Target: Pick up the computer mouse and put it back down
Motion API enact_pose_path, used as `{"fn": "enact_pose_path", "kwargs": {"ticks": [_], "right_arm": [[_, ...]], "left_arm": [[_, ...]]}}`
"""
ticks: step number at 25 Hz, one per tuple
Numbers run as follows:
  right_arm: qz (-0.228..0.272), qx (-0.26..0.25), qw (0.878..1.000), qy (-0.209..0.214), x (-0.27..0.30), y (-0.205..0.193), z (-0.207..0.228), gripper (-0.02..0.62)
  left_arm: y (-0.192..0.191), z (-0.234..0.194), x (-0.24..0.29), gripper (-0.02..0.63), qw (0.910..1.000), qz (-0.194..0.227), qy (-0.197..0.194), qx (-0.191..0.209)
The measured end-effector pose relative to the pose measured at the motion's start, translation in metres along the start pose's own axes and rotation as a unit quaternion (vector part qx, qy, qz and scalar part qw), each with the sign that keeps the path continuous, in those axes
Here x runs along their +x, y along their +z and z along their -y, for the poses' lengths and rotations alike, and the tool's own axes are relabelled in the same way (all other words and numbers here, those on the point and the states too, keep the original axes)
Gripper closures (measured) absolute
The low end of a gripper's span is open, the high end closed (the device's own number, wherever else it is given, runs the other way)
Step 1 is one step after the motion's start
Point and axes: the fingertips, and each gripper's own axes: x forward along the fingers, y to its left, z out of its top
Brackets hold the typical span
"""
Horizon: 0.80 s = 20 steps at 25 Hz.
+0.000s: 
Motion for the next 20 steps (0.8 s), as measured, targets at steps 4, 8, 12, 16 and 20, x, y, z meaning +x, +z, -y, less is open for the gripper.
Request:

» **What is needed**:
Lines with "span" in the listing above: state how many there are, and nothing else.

» **Solution below**:
2